2022-12-18 arXiv roundup: Robotics Transformer, Dense MoE pretraining
This newsletter made possible by MosaicML. Short installment this week since I have a 103°F fever.
RT-1: Robotics Transformer for Real-World Control at Scale
This is a big paper with a ton of authors about getting robots to work better and generalize across new tasks.
They did a ton of data collection, gathering over 130k episodes. They learn from this data using imitation learning.
Seems to beat Gato and other baselines.
CLIP Itself is a Strong Fine-tuner: Achieving 85.7% and 88.0% Top-1 Accuracy with ViT-B and ViT-L on ImageNet
You can get CLIP finetuning to work way better if you mess with the hparams and image preprocessing.
The better hparams they find are the result of a ton of ablation experiments—these are the bulk of the paper.
If you ever want to finetune a clip model, sounds like you definitely want to use this paper and their code as a reference.
Measuring Data
They suggest constructing quantifiable measurements of datasets, and point out that this is a unification of various ideas from different subfields.
Reproducible scaling laws for contrastive language-image learning
They train a ton of CLIP models and observe power-law scaling. Interestingly, they get different scaling laws than what OpenAI reported despite matching the experimental setup as closely as possible. This suggests that different datasets (OpenAI trained on a proprietary one) can yield different scaling laws. This is somewhat consistent with some previous claims in the realm of dataset pruning.
Losses over Labels: Weakly Supervised Learning via Direct Loss Construction
So let’s say you’re constructing pseudo-labels for your data using some combination of heuristics. They find that it’s better to just treat the heuristics as loss functions and optimize them directly, instead of constructing the pseudo-labels and using a normal loss like cross-entropy.
Accelerating Dataset Distillation via Model Augmentation
Dataset distillation is the task of constructing a smaller dataset that lets a model achieve similar accuracy as with the full dataset.
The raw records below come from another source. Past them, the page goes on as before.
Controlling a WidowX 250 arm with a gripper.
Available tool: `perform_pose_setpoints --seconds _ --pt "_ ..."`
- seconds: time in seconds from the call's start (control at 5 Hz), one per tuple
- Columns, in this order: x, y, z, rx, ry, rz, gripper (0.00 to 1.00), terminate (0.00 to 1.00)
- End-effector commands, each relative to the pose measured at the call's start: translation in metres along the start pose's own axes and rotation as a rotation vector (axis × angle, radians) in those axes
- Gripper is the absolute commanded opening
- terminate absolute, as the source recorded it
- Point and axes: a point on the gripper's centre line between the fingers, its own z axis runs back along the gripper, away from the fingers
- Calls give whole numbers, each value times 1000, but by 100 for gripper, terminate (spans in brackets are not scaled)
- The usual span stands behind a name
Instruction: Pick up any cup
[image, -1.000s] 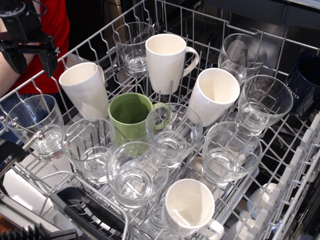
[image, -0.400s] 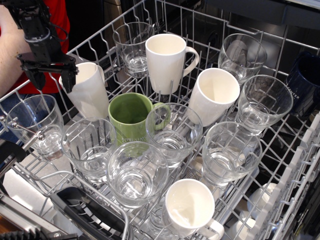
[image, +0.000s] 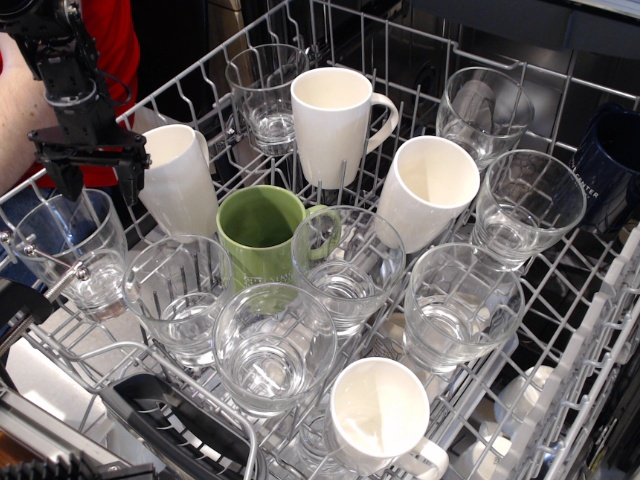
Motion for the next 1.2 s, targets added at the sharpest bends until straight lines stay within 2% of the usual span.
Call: perform_pose_setpoints --seconds 0.0,0.2,0.4,0.6,0.8,1.0 --pt "-6 12 2 50 -50 46 100 0" --pt "-13 10 -12 53 -51 81 100 0" --pt "-4 12 -15 45 -48 105 0 0" --pt "2 4 -12 46 -40 120 0 0" --pt "9 3 3 45 -39 119 0 0" --pt "11 4 25 53 -78 70 0 0"
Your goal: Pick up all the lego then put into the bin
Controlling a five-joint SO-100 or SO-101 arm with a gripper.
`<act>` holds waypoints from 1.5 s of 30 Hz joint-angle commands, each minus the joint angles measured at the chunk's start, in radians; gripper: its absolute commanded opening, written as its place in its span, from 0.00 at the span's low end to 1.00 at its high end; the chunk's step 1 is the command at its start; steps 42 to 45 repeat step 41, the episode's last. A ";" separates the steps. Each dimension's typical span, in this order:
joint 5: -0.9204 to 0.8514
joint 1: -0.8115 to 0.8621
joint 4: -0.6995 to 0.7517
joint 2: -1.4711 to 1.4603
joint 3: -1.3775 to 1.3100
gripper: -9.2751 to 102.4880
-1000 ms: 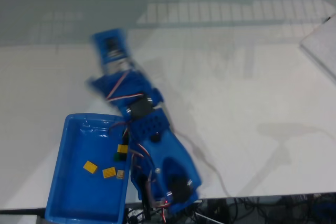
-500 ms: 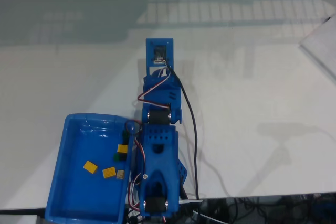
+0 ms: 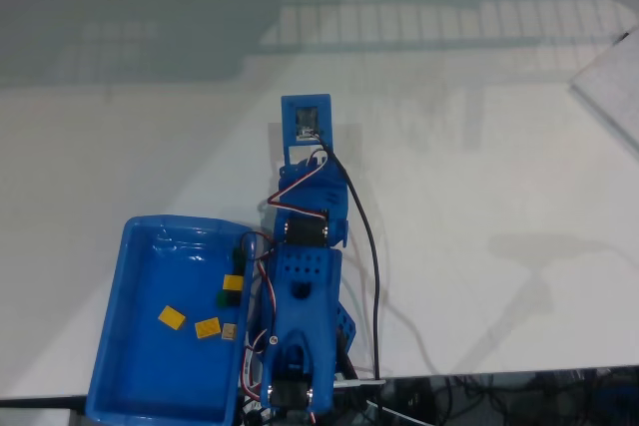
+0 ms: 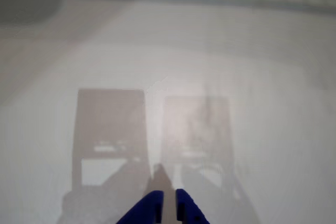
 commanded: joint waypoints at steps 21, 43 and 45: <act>-0.028 0.020 0.261 -0.031 0.037 0.08; -0.114 0.040 0.273 -0.130 0.037 0.08; -0.114 0.040 0.273 -0.130 0.037 0.08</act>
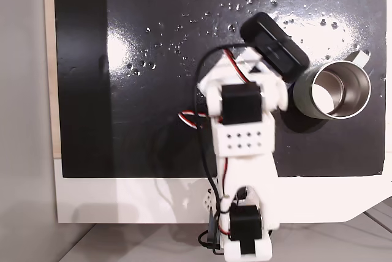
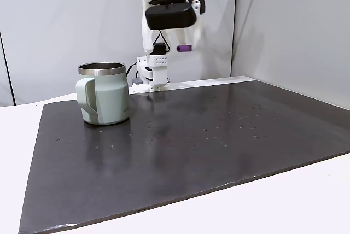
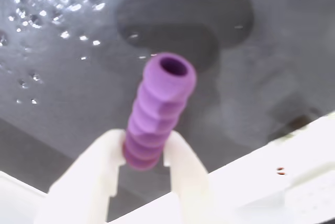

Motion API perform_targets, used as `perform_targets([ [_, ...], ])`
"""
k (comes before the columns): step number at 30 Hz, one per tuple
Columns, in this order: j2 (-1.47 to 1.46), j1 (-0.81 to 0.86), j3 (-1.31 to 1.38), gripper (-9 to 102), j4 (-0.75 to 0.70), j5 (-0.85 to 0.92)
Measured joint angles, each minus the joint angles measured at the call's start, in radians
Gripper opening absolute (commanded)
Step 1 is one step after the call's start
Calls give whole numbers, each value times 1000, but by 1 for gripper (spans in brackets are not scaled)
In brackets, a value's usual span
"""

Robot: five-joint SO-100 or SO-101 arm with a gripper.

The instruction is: Grasp a pengrip and put it in the cup.

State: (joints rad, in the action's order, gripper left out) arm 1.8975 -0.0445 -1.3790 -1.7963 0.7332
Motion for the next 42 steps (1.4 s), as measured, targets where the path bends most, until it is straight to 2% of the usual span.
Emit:
perform_targets([
  [7,160,357,-54,0,9,190],
  [14,167,583,-77,0,160,313],
  [22,167,680,-153,0,403,354],
  [26,167,692,-209,0,480,367],
  [30,167,692,-229,0,505,367],
  [35,167,692,-230,19,505,362],
  [42,167,692,-230,22,505,362],
])
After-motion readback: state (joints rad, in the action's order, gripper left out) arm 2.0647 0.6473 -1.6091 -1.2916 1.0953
Unlike data pruning, the samples in the distilled dataset can be the results of some optimization process, rather than unmodified samples from the original data.
This paper introduces a much faster method for constructing distilled datasets that seems to preserve accuracy at least as well as baselines for a given dataset size.
FlexiViT: One Model for All Patch Sizes
Vision transformers split images into many (often disjoint) patches. Using more patches can yield better accuracy, but also increases the compute burden. Instead of training different models for different patch counts, they just train one model that sees random patch counts and learns to deal with it.
This is cool because it lets you adjust where you are on the inference latency vs accuracy tradeoff curve without having to swap out the model. So if you, say, wanted to meet an inference latency target across tons of different smart phones, you could get away with deploying fewer unique models.
Transformers learn in-context by gradient descent
If you just stack a bunch of attention layers and feed in examples (as text) within the prompt, the forward pass of the model can implement gradient descent. If you add FFNs, it can go from linear to nonlinear regression.
Sparse Upcycling: Training Mixture-of-Experts from Dense Checkpoints
You can initialize your MoE model with a dense model checkpoint. The experts in a given layer all get initialized with the values from the original FFN.
They use top-2 expert-choice routing with a capacity factor of 2. Since MoE models are slower than dense ones when routing to multiple experts and with capacity factor > 1, starting from a dense model saves training time overall.
They also reproduced the superiority of expert choice routing vs top-k.
Cool stuff. Seems like a significant and consistent improvement in time-to-accuracy.
Elixir: Train a Large Language Model on a Small GPU Cluster
They implemented really flexible parallelization that allows different process groups and sharding for different parameter tensors..
There’s an elegant observation here that you can pretty much just attach pre- and post- hooks in forward and backwards.
The crazy part here is that they built a hierarchical distributed caching scheme. They treat the CPUs and GPUs as a coherent memory space and cache the traversal order across steps to optimize the loading and eviction policy. They also point out that you can get DDP, Zero-2, and Zero-3 as particular cache policies.
This approach maybe seems to do better than a simple Pytorch baseline and DeepSpeed. Mostly avoid avoids OOMing when you have a large model and few GPUs.